Thunder Bridge Acquisition II

General

We are a newly incorporated blank check company incorporated on February 13, 2019 as a Cayman Islands exempted company and incorporated for the purpose of effecting a merger, share exchange, asset acquisition, stock purchase, reorganization or similar business combination with one or more businesses, which we refer to throughout this prospectus as our initial business combination. We have not selected any specific business combination target and we have not, nor has anyone on our behalf, initiated any substantive discussions, directly or indirectly, with any business combination target. We have generated no revenues to date and we do not expect that we will generate operating revenues at the earliest until we consummate our initial business combination.

We currently intend to concentrate our efforts in identifying businesses in the financial services industry, including asset and wealth management, lending and leasing, and businesses providing financial technological services to, or operating in, the financial services industry. We will place a particular emphasis on businesses that provide data processing, storage and transmission services, data bases and payment services, fraud detection, data analysis or verification, client or customer interface, or have adopted operations in the financial services industry that are more technologically driven than the operational platforms of the legacy operators (collectively “FinTech”). We are not, however, required to complete our initial business combination with a financial services or financial technology business and, as a result, we may pursue a business combination outside of that industry.
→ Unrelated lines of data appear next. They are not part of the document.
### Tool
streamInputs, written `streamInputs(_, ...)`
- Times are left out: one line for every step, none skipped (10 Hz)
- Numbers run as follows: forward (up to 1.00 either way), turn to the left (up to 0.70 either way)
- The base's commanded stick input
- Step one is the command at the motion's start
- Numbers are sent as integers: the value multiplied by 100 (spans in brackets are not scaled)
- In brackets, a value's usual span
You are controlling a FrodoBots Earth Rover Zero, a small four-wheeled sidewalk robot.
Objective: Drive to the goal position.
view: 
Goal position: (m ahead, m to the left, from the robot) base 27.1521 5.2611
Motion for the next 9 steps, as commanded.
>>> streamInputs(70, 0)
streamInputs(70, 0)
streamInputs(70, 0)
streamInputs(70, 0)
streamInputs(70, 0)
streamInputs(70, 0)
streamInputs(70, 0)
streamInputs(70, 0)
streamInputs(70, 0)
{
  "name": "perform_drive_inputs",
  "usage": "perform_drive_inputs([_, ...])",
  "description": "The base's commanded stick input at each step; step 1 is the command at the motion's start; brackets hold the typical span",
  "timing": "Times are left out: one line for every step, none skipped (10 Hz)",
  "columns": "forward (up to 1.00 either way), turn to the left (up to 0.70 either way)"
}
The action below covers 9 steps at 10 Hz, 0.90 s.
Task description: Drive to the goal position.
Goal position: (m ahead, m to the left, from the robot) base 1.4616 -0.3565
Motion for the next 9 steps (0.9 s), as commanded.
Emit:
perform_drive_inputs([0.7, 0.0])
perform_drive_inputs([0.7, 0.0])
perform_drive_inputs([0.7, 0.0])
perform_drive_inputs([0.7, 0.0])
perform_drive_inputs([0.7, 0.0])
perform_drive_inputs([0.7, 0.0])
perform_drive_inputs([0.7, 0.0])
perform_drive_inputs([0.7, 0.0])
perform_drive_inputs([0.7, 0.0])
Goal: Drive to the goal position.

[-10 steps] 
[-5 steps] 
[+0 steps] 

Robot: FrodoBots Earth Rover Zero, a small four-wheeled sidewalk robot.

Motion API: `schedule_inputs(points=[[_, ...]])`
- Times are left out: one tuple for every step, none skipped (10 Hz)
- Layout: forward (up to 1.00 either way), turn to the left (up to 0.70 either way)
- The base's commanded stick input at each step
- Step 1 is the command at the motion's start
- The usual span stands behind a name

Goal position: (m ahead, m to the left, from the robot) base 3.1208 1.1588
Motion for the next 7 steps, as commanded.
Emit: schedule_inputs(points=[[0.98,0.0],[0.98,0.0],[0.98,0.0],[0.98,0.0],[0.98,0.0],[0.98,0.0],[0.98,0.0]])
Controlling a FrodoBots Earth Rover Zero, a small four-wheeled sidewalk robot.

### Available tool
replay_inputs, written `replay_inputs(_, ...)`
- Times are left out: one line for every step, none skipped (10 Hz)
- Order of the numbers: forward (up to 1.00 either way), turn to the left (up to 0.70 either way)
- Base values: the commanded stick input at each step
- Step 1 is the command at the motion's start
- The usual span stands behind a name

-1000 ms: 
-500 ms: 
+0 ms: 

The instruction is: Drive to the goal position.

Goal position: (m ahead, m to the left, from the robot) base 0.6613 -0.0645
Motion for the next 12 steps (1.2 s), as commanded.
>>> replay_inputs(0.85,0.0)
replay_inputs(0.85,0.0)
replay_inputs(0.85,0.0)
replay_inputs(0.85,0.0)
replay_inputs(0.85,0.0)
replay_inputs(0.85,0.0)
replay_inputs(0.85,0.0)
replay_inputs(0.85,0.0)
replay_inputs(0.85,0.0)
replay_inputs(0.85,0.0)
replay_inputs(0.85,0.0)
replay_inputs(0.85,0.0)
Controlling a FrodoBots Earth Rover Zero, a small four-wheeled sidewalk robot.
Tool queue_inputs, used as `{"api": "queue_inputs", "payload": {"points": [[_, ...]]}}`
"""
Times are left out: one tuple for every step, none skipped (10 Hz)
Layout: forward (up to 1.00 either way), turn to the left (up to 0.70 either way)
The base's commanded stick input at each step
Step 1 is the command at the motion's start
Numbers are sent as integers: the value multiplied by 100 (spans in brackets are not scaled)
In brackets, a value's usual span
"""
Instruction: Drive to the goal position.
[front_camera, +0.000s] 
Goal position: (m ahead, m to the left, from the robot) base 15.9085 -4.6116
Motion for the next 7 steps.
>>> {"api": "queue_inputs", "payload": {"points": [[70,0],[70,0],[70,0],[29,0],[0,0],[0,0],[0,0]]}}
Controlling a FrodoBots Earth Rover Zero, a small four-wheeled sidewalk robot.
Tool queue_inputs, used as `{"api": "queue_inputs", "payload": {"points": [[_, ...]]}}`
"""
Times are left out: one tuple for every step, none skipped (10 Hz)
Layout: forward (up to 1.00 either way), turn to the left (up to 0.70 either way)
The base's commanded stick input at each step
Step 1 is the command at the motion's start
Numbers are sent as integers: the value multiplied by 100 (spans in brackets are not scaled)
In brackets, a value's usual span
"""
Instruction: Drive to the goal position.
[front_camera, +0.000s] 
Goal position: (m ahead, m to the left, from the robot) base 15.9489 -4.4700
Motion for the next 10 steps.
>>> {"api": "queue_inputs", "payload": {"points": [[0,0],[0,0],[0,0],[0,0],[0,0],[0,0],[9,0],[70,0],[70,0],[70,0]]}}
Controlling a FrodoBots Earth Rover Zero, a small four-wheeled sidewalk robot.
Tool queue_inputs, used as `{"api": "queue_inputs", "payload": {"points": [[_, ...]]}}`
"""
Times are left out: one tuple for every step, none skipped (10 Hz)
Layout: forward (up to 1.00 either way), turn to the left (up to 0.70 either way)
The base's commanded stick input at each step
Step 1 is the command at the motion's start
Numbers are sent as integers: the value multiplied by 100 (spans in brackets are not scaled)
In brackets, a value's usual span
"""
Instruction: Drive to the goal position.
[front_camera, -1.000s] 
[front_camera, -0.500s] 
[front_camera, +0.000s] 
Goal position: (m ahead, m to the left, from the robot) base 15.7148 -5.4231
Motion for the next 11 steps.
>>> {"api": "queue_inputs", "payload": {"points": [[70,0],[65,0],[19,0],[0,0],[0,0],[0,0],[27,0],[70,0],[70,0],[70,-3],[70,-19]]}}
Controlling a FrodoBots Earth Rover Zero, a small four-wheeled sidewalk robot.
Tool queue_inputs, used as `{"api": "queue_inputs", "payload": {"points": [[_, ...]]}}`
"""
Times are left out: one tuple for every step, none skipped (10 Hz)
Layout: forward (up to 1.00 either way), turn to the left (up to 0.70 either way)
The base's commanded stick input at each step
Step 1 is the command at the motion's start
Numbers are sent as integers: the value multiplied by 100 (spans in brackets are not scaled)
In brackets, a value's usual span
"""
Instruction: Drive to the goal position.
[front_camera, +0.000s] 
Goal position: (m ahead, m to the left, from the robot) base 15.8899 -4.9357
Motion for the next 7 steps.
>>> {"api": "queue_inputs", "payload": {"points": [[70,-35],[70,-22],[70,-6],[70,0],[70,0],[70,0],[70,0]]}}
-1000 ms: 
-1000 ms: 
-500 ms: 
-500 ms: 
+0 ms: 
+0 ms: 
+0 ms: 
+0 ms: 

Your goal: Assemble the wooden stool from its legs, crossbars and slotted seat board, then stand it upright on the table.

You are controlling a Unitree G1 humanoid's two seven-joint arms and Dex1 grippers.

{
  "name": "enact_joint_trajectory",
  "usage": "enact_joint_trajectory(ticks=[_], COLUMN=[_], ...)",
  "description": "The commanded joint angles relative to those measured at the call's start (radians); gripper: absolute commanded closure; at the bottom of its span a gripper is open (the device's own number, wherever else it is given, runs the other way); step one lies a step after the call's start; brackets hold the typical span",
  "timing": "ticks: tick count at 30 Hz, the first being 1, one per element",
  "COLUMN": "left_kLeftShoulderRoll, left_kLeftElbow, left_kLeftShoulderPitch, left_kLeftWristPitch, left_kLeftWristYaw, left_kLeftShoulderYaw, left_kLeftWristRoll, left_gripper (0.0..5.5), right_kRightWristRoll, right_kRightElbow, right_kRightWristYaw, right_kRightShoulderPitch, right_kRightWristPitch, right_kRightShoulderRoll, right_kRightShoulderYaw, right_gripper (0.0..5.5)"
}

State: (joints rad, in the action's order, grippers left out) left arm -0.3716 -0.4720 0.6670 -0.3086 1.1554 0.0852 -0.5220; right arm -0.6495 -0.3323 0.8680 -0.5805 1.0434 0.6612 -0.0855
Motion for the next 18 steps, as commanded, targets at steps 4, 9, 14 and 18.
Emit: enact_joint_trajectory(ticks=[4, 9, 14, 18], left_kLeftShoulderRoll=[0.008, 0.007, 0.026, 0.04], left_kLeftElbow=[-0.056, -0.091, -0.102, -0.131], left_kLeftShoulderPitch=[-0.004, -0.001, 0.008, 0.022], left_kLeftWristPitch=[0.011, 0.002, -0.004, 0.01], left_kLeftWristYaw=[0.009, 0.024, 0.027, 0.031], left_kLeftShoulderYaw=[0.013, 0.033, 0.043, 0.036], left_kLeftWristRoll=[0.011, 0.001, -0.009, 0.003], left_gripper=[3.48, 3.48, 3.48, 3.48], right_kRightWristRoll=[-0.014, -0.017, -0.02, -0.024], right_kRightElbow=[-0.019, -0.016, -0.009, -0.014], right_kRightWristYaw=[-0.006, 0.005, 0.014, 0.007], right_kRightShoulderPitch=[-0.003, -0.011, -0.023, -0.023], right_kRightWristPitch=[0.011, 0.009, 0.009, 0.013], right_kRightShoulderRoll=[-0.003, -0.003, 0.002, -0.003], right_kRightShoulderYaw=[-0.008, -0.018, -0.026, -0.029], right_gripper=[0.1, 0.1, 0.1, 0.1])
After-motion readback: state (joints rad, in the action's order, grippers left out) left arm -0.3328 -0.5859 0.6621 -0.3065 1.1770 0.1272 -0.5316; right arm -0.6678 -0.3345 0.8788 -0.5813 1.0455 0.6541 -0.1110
We will seek to acquire established businesses that we believe are fundamentally sound but potentially in need of financial, operational, strategic or managerial enhancement or redirection to maximize value. We do not intend to acquire start-up or other early-stage companies, companies with speculative business plans or companies that are excessively leveraged.

We will seek to capitalize on the significant financial services, asset and fund management, financial technology and banking experience, private and public equity experience, and contacts of our management team and senior special advisor, including Gary Simanson, our President and Chief Executive Officer and a Director, William Houlihan, our Chief Financial Officer, John Wu, our Chief Investment Officer, David E. Mangum, a Director, Mary Ann Gillespie, a Director, Robert Hartheimer, a Director, Stewart Paperin, a Director, Allerd Derk Stikker, a Director, and Pete Kight, our senior special advisor, to identify, evaluate, acquire and operate a target business. If we elect to pursue an investment outside of the financial services or FinTech industry, our management’s expertise related to that industry may not be directly applicable to its evaluation or operation, and the information contained in this prospectus regarding that industry might not be relevant to an understanding of the business that we elect to acquire. Members of our management team and senior special advisor have extensive experience in the financial services industry, the financial technology industry, the asset and wealth management industry, as well as extensive experience in operating financial services companies in a public company environment and a private company environment, serving on both public and private company boards of directors, including financial institutions and FinTech companies, strong knowledge and experience in financial, legal and regulatory matters, initial public offerings, private equity and venture capital, as well as mergers and acquisitions in the financial services industry.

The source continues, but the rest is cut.